* _Work task_
Skip the images and return the records below exactly.

(Dataset content Opens)

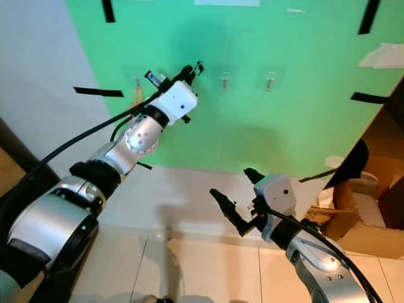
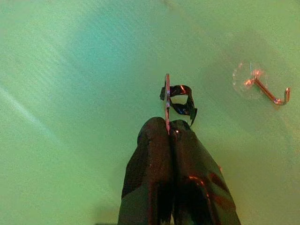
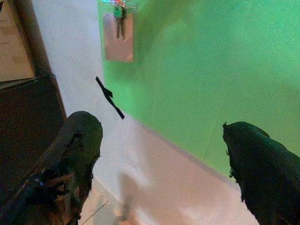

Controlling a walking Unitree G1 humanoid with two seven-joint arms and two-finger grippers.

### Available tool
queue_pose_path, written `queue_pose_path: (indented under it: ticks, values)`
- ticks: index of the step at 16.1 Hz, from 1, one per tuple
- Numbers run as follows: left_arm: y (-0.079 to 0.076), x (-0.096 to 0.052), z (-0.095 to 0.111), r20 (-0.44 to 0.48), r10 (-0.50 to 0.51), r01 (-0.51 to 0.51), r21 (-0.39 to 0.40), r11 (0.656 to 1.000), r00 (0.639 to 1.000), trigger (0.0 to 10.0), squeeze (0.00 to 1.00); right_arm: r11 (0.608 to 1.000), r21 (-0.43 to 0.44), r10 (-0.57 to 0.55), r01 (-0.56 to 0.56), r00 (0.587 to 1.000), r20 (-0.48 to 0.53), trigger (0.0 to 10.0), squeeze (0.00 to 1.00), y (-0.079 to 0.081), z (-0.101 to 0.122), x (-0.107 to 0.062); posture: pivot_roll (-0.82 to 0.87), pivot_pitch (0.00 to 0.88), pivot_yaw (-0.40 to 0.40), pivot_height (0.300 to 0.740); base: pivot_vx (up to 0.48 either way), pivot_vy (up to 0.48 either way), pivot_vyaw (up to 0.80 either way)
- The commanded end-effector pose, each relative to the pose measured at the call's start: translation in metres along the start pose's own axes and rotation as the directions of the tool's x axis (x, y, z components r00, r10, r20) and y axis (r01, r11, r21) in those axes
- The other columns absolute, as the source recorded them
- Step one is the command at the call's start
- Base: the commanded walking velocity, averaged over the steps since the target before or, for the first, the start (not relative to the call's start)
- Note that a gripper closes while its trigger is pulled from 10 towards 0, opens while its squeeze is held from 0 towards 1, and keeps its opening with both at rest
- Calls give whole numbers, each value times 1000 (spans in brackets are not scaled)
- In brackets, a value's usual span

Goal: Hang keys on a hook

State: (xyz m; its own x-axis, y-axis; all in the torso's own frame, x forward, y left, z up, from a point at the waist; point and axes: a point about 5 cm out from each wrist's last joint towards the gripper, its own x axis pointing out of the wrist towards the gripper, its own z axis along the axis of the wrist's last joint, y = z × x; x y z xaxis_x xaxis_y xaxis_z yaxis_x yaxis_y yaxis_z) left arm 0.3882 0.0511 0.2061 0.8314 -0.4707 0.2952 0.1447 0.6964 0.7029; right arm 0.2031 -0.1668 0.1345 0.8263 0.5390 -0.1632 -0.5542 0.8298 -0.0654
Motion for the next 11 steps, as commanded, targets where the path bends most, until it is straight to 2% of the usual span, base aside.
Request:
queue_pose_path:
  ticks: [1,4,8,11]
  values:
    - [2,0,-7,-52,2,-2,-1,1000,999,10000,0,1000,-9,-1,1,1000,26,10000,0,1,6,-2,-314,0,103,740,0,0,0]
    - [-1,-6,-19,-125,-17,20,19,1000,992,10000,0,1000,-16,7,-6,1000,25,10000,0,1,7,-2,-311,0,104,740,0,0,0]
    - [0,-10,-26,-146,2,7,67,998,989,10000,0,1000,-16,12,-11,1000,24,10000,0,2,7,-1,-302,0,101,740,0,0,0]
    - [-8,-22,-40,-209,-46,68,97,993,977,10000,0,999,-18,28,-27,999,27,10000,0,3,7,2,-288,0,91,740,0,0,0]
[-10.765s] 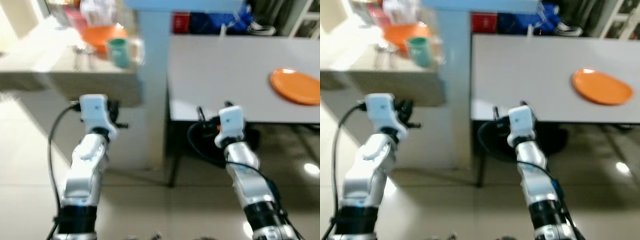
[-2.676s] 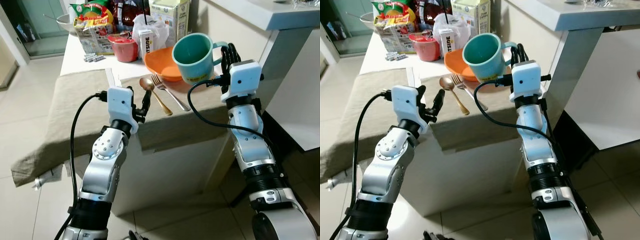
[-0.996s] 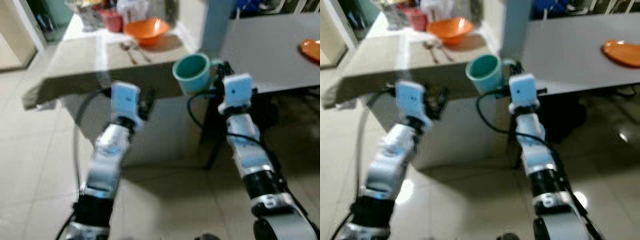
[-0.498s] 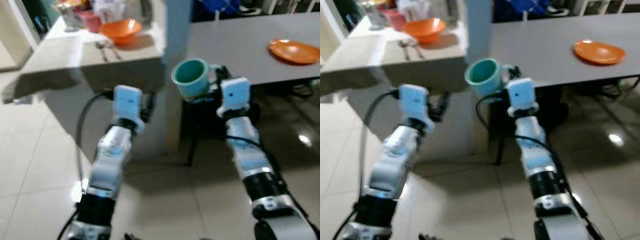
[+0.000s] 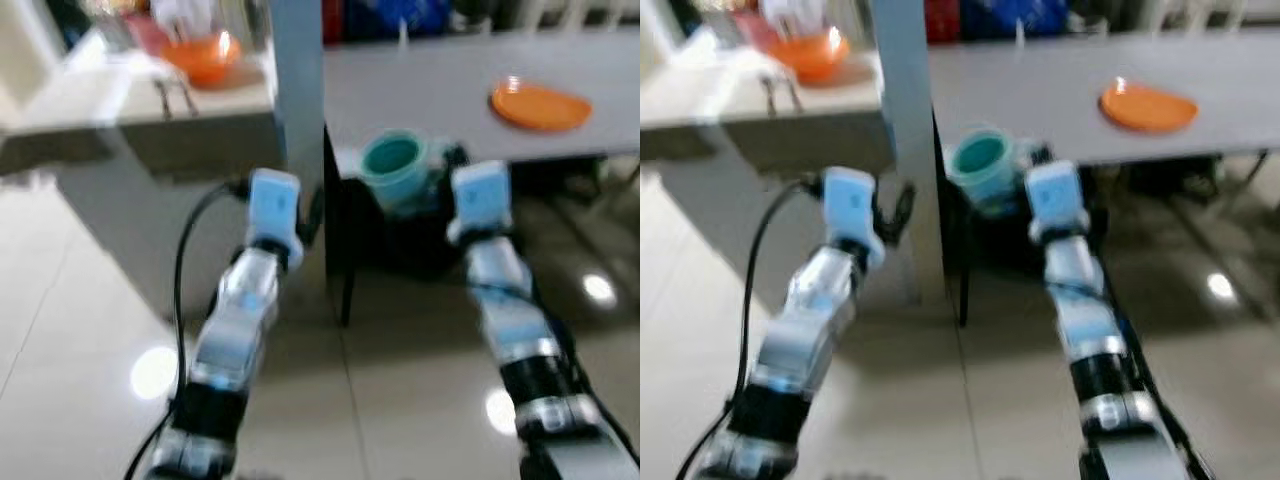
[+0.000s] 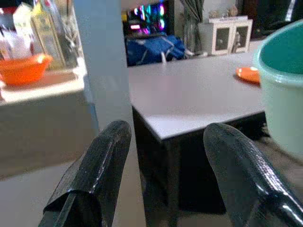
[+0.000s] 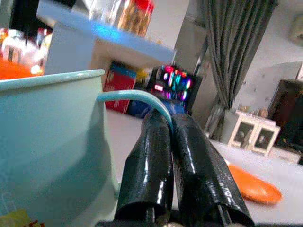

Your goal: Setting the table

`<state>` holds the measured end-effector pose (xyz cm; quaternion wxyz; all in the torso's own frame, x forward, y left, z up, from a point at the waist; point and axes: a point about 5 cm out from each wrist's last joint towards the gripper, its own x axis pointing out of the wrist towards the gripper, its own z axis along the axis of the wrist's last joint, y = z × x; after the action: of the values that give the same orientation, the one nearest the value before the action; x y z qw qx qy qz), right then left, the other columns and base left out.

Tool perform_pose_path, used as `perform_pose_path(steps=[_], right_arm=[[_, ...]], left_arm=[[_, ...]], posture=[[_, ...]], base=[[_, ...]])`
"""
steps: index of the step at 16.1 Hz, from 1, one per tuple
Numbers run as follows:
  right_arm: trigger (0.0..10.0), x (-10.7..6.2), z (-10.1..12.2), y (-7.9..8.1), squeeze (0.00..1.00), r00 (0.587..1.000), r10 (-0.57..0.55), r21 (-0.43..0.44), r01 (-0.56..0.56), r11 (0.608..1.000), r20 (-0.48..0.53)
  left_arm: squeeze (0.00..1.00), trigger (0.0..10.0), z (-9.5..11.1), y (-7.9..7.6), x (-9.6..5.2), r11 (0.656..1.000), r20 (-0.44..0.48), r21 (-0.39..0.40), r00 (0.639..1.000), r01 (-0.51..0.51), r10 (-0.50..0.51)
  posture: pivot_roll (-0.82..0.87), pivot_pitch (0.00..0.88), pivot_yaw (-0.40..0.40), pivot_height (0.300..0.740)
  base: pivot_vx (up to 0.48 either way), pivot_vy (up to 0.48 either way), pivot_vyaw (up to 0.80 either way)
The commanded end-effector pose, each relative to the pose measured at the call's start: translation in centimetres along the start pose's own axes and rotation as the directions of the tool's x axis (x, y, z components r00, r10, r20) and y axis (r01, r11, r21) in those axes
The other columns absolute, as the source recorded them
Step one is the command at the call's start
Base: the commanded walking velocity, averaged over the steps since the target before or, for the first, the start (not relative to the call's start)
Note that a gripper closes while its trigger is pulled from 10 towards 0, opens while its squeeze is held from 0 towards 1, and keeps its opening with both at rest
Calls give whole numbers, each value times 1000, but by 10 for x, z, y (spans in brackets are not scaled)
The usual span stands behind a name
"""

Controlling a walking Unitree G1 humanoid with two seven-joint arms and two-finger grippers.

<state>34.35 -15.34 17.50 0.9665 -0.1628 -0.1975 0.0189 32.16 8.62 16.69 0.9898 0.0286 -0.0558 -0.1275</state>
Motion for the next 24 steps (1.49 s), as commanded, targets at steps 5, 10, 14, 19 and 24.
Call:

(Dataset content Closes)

* _Exercise answer_
Controlling a walking Unitree G1 humanoid with two seven-joint arms and two-finger grippers.

### Available tool
queue_pose_path, written `queue_pose_path: (indented under it: ticks, values)`
- ticks: index of the step at 16.1 Hz, from 1, one per tuple
- Numbers run as follows: left_arm: y (-0.079 to 0.076), x (-0.096 to 0.052), z (-0.095 to 0.111), r20 (-0.44 to 0.48), r10 (-0.50 to 0.51), r01 (-0.51 to 0.51), r21 (-0.39 to 0.40), r11 (0.656 to 1.000), r00 (0.639 to 1.000), trigger (0.0 to 10.0), squeeze (0.00 to 1.00); right_arm: r11 (0.608 to 1.000), r21 (-0.43 to 0.44), r10 (-0.57 to 0.55), r01 (-0.56 to 0.56), r00 (0.587 to 1.000), r20 (-0.48 to 0.53), trigger (0.0 to 10.0), squeeze (0.00 to 1.00), y (-0.079 to 0.081), z (-0.101 to 0.122), x (-0.107 to 0.062); posture: pivot_roll (-0.82 to 0.87), pivot_pitch (0.00 to 0.88), pivot_yaw (-0.40 to 0.40), pivot_height (0.300 to 0.740); base: pivot_vx (up to 0.48 either way), pivot_vy (up to 0.48 either way), pivot_vyaw (up to 0.80 either way)
- The commanded end-effector pose, each relative to the pose measured at the call's start: translation in metres along the start pose's own axes and rotation as the directions of the tool's x axis (x, y, z components r00, r10, r20) and y axis (r01, r11, r21) in those axes
- The other columns absolute, as the source recorded them
- Step one is the command at the call's start
- Base: the commanded walking velocity, averaged over the steps since the target before or, for the first, the start (not relative to the call's start)
- Note that a gripper closes while its trigger is pulled from 10 towards 0, opens while its squeeze is held from 0 towards 1, and keeps its opening with both at rest
- Calls give whole numbers, each value times 1000 (spans in brackets are not scaled)
- In brackets, a value's usual span

Goal: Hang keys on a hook

State: (xyz m; its own x-axis, y-axis; all in the torso's own frame, x forward, y left, z up, from a point at the waist; point and axes: a point about 5 cm out from each wrist's last joint towards the gripper, its own x axis pointing out of the wrist towards the gripper, its own z axis along the axis of the wrist's last joint, y = z × x; x y z xaxis_x xaxis_y xaxis_z yaxis_x yaxis_y yaxis_z) left arm 0.3882 0.0511 0.2061 0.8314 -0.4707 0.2952 0.1447 0.6964 0.7029; right arm 0.2031 -0.1668 0.1345 0.8263 0.5390 -0.1632 -0.5542 0.8298 -0.0654
Motion for the next 11 steps, as commanded, targets where the path bends most, until it is straight to 2% of the usual span, base aside.
Request:
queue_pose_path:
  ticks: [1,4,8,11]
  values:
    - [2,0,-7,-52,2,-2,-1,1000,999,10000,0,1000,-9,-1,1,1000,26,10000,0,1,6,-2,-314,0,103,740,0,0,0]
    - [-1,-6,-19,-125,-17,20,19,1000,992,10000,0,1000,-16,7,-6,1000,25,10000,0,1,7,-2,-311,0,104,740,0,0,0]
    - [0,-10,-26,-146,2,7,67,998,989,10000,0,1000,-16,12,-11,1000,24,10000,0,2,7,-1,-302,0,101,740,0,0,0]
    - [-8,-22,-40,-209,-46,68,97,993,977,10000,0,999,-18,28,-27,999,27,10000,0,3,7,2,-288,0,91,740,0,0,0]
[-10.765s] 
[-2.676s] 
[-0.996s] 
[-0.498s] 
[+0.000s] 
[+0.000s] 
[+0.000s] 

Your goal: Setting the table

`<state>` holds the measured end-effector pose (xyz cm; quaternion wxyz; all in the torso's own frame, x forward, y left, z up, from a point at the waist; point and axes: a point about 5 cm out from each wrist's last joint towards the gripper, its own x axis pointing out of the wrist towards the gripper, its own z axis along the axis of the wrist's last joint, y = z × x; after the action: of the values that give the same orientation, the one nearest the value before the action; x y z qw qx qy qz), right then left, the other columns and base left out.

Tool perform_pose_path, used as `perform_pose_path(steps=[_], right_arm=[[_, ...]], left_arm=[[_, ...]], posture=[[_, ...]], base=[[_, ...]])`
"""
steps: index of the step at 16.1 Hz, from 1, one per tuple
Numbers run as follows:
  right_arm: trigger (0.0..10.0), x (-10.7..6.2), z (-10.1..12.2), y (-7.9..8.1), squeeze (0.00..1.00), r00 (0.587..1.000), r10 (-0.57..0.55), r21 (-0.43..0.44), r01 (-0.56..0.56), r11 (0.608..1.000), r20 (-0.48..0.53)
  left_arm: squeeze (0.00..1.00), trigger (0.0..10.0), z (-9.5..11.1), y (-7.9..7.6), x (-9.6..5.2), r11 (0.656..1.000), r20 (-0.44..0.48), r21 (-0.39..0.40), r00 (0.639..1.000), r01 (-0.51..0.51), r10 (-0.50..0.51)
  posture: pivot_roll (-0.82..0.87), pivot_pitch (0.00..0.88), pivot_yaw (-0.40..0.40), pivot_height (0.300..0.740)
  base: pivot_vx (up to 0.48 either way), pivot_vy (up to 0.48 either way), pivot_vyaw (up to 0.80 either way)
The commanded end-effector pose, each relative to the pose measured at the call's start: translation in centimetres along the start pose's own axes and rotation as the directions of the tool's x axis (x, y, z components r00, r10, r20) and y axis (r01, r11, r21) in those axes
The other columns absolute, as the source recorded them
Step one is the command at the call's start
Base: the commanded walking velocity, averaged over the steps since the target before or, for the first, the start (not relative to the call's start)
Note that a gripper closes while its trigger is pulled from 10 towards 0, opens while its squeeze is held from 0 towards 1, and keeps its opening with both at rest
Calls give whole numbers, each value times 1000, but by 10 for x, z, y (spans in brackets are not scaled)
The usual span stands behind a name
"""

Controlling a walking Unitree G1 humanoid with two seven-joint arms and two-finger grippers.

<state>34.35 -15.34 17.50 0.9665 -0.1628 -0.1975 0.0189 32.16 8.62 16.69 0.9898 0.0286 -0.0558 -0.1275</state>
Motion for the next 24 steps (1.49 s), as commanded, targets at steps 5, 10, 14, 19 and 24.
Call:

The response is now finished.